Cache Status Details: The current array controller had valid data stored in its battery/capacitor backed write cache the last time it was reset or was powered up.  This indicates that the system may not have been shut down gracefully.  The array controller has automatically written, or has attempted to write, this data to the drives.  This message will continue to be displayed until the next reset or power-cycle of the array controller.

I have been talking to Papaul and he's kindly agreed to upgrade its BIOS on Thursday, so we will reboot and upgrade it.

Change 330376 had a related patch set uploaded (by Marostegui):
db-codfw.php: Depool db2060

https://gerrit.wikimedia.org/r/330376

Change 330376 merged by jenkins-bot:
db-codfw.php: Depool db2060

https://gerrit.wikimedia.org/r/330376

Mentioned in SAL (#wikimedia-operations) [2017-01-04T10:12:18Z] <marostegui@tin> Synchronized wmf-config/db-codfw.php: Depool db2060 - T154031 (duration: 00m 47s)

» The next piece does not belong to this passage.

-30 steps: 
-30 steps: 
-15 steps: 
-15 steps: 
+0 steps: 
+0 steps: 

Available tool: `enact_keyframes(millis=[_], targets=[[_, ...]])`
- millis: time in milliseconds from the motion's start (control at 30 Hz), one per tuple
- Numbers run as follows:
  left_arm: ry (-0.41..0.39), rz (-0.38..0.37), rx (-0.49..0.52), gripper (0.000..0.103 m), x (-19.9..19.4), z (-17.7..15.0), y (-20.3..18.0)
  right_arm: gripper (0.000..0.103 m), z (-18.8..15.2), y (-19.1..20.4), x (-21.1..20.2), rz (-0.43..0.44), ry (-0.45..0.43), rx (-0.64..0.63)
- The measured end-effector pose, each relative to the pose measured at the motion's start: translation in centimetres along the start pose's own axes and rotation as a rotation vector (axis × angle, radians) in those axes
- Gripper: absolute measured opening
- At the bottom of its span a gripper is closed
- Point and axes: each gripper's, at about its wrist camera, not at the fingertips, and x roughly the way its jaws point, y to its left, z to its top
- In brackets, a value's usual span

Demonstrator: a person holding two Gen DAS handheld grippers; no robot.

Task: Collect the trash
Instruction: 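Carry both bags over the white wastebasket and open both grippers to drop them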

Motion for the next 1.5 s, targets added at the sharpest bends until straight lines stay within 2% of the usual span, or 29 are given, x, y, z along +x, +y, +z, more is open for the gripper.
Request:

@Papaul ping me today once you are around and have time so we can do all the updates and get this ticket over with
Thanks!

Mentioned in SAL (#wikimedia-operations) [2017-01-17T16:22:48Z] <marostegui> Powering off db2060 for maintenance - T154031

Firmware update complete.

After the reboot the Cache looks good now

Cache Status: OK

Going to repool the server for now as it looks stable for the past few weeks.

Mentioned in SAL (#wikimedia-operations) [2017-01-18T08:33:16Z] <marostegui@tin> Synchronized wmf-config/db-codfw.php: Repool db2060 - T154031 (duration: 00m 40s)

Marostegui closed this task as Resolved.Jan 18 2017, 8:34 AM
Marostegui claimed this task.